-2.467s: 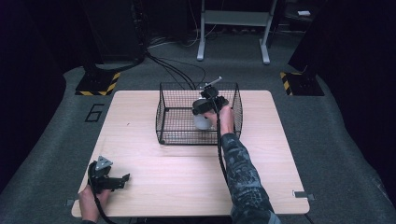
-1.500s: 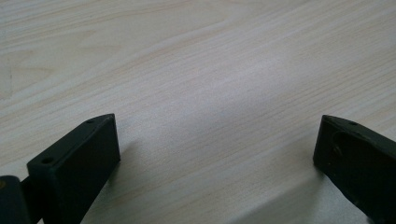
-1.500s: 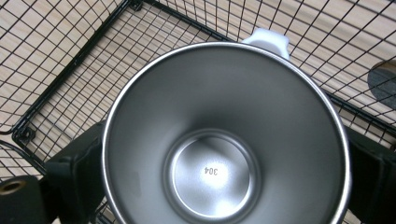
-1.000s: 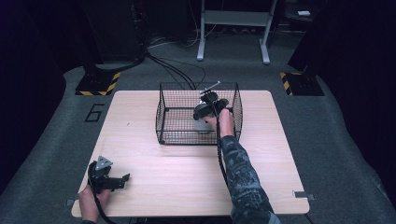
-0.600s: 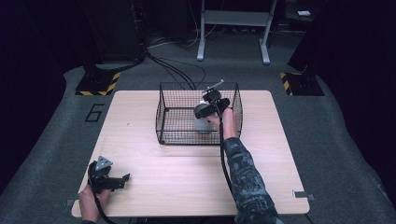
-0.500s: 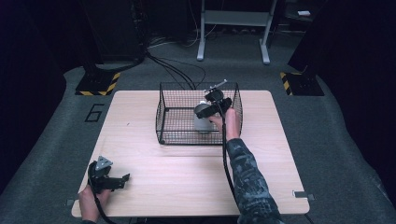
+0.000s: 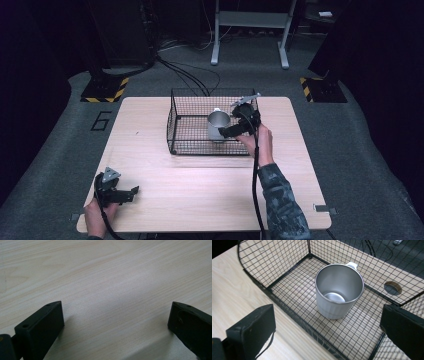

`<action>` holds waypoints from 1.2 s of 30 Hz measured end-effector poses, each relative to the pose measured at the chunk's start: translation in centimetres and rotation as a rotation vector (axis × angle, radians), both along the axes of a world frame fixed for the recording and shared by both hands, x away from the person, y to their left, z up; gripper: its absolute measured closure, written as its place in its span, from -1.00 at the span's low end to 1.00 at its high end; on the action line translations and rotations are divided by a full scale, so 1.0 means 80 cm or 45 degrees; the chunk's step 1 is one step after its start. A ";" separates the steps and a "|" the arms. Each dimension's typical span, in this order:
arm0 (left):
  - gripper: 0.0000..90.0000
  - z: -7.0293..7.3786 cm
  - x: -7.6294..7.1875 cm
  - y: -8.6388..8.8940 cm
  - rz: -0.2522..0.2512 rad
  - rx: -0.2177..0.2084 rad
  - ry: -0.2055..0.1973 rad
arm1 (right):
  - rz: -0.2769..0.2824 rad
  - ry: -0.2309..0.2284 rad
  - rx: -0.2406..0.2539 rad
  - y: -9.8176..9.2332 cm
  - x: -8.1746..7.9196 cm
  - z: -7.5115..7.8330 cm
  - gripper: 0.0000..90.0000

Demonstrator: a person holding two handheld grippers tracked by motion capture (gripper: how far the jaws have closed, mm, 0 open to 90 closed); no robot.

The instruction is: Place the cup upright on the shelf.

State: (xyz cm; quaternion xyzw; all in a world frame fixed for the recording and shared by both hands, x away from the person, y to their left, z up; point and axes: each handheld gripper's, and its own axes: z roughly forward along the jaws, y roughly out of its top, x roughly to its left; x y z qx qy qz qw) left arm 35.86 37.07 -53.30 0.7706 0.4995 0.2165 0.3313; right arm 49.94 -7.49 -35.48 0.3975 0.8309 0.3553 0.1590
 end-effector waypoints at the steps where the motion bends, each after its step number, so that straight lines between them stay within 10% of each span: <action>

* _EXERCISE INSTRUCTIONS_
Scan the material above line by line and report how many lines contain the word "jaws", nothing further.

* _RESULT OF THIS TASK_
2